In Count VII, the Hambricks allege promissory fraud against Defendants Kaelin and French. According to the complaint, Plaintiffs allege that "sometime prior to October of 2006, " Defendant French "represented to the Plaintiffs that [CRK] promised to exercise its option to purchase the Hambrick property in October of 2007 but then subsequently failed to do so despite having the financial resources at hand...." (Docket Entry No. 1-1 at 20). The Hambricks assert that in reliance upon this "promise" by Defendant French they purchased a new home, requiring them to pay two mortgage notes.[1]
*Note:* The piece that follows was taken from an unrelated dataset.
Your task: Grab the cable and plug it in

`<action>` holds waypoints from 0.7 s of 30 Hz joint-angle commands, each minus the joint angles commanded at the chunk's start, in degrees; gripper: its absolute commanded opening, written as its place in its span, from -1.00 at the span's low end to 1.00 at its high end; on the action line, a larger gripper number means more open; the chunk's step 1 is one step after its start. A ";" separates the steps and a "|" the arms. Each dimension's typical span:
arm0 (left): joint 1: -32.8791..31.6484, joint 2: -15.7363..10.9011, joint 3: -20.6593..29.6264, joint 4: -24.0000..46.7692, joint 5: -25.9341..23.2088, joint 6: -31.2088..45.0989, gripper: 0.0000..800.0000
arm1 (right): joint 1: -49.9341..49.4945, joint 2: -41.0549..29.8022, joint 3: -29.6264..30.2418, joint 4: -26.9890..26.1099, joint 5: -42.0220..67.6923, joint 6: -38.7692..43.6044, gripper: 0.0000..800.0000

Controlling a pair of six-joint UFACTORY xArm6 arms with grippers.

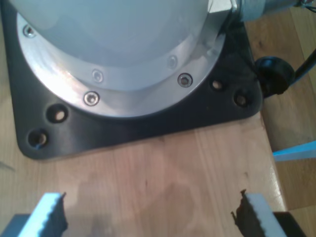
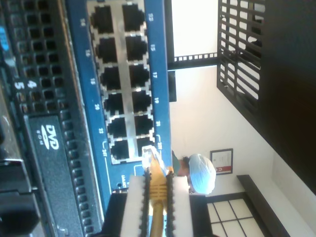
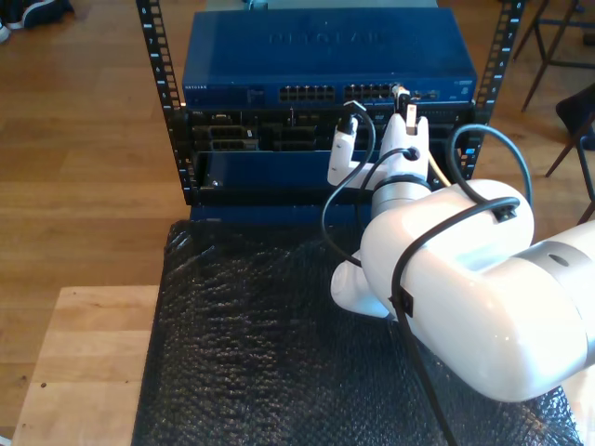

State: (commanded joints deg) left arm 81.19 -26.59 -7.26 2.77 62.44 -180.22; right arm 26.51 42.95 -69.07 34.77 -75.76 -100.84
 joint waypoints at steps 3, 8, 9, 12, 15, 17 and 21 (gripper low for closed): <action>0.00 0.00 0.00 0.00 0.00 0.00 1.00 | -0.09 0.35 -0.44 0.00 0.00 0.00 -1.00; 0.00 0.00 0.09 0.00 0.00 0.00 1.00 | -0.26 0.53 -0.44 -0.09 0.00 -0.09 -1.00; 0.00 0.00 0.00 0.00 0.00 0.00 1.00 | -0.26 0.53 -0.44 -0.09 0.00 0.00 -1.00; 0.00 0.00 0.00 0.00 0.00 0.00 1.00 | -0.26 0.53 -0.35 -0.09 0.00 0.00 -1.00; 0.00 0.00 0.00 0.00 0.00 0.00 1.00 | -0.26 0.53 -0.35 -0.09 0.00 0.00 -1.00; 0.00 0.00 0.00 0.00 0.00 0.00 1.00 | -0.26 0.44 -0.35 -0.09 0.00 0.00 -1.00; 0.00 0.00 0.00 0.00 0.00 0.00 1.00 | -0.18 0.44 -0.44 -0.09 0.00 0.00 -1.00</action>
The undersigned Magistrate Judge finds that this claim fails to state a claim for promissory fraud for at least two reasons. First, the complaint contains no allegation that Defendant French, when he allegedly represented "some time prior to October of 2006" that CRK would exercise its option to purchase the Hambricks' property over a year later in October 2007, knew that CRK had no intention to do so. This is an essential element of a claim of promissory fraud. Stacks v. Saunders, 812 S.W.2d 587, 592-93 (Tenn. Ct. App. 1990).
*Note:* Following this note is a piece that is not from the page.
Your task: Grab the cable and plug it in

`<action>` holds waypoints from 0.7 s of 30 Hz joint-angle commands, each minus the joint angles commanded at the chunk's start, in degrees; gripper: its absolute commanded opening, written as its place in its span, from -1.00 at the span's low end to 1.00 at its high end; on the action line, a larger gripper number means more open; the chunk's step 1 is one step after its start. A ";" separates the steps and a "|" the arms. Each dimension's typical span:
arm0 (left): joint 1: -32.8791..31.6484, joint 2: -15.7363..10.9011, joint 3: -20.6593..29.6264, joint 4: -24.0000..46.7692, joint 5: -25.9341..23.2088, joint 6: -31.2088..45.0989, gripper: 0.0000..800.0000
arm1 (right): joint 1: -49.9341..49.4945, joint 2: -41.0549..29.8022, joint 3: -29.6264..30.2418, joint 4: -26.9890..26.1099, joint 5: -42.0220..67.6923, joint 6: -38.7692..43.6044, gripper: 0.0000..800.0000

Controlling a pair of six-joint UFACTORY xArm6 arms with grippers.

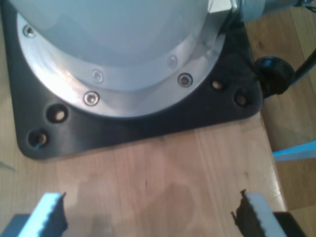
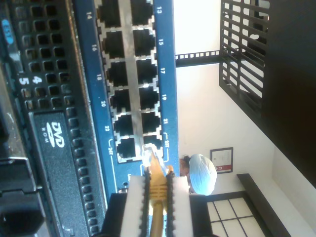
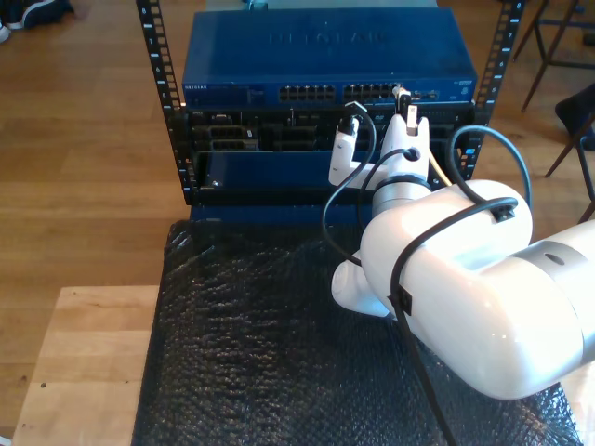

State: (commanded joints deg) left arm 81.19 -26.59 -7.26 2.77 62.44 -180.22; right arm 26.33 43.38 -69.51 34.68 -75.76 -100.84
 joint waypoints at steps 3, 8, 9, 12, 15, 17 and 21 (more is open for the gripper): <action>0.00 0.00 0.00 0.00 0.00 0.00 1.00 | 0.09 -0.09 0.00 0.00 0.00 0.00 -1.00; 0.00 0.00 0.00 0.00 0.00 0.00 1.00 | 0.18 0.00 0.18 0.00 0.00 0.00 -1.00; 0.00 0.00 0.00 0.00 0.00 0.00 1.00 | 0.18 0.00 0.09 0.09 0.00 0.00 -1.00; 0.00 0.00 0.00 0.00 0.00 0.00 1.00 | 0.18 0.00 0.00 0.00 0.00 0.00 -1.00; 0.00 0.00 0.00 0.00 0.00 0.00 1.00 | 0.18 0.09 0.00 0.00 0.00 0.00 -1.00; 0.00 0.00 0.00 0.00 0.00 0.00 1.00 | 0.18 0.18 -0.09 0.00 0.00 0.00 -1.00; 0.00 0.00 0.00 0.00 0.00 0.00 1.00 | 0.18 0.35 -0.62 0.00 0.00 0.00 -1.00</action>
State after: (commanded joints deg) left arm 81.19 -26.59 -7.26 2.77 62.44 -180.22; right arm 26.51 43.74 -70.12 34.68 -75.76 -100.84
In addition, the undersigned finds that this claim by Plaintiffs conflicts with the integration clause found in paragraph 16 of the Agreement. The first sentence of paragraph 16 states: "This Agreement constitutes the sole and entire agreement between the parties, and no modification hereof shall be binding unless attached hereto and signed by each party to this Agreement." The Hambricks' argument in Count VII, in effect, seeks to modify or alter the terms of the Agreement by substituting an alleged oral "promise" by Defendant French in place of the procedure for exercise of the option stated in paragraph 5 of the Agreement. This paragraph provides that CRK may exercise its option to purchase the Hambricks' property "by giving written notice of [its] election to do so to [the Hambricks] at the address hereinafter designated." The effect of Plaintiffs' argument in Count VII is to substitute Defendant French's representation in the place of the contractual requirement that exercise of the option be accomplished by a written notice to the Hambricks.

For the foregoing reasons, the undersigned Magistrate Judge finds that the complaint fails to state a claim against Defendant Kaelin and French for which relief can be granted.

RECOMMENDATION

For the reasons stated above, the undersigned Magistrate Judge recommends that the motion to dismiss filed on behalf of Defendants Kaelin and French be GRANTED for failure to state a claim upon which relief can be granted and that the complaint against these Defendants be DISMISSED.

Under Rule 72(b) of the Federal Rules of Civil Procedure, any party has 14 days from receipt of this Report and Recommendation in which to file any written objections to this Recommendation with the District Court. Any party opposing said objections shall have 14 days from receipt of any objections filed in this Report in which to file any responses to said objections. Failure to file specific objections within 14 days of receipt of this Report and Recommendation can constitute a waiver of further appeal of this Recommendation. Thomas v. Arn, 474 U.S. 140, 106 S.Ct. 466, 88 L.Ed.2d 435 (1985), Reh'g denied, 474 U.S. 1111 (1986).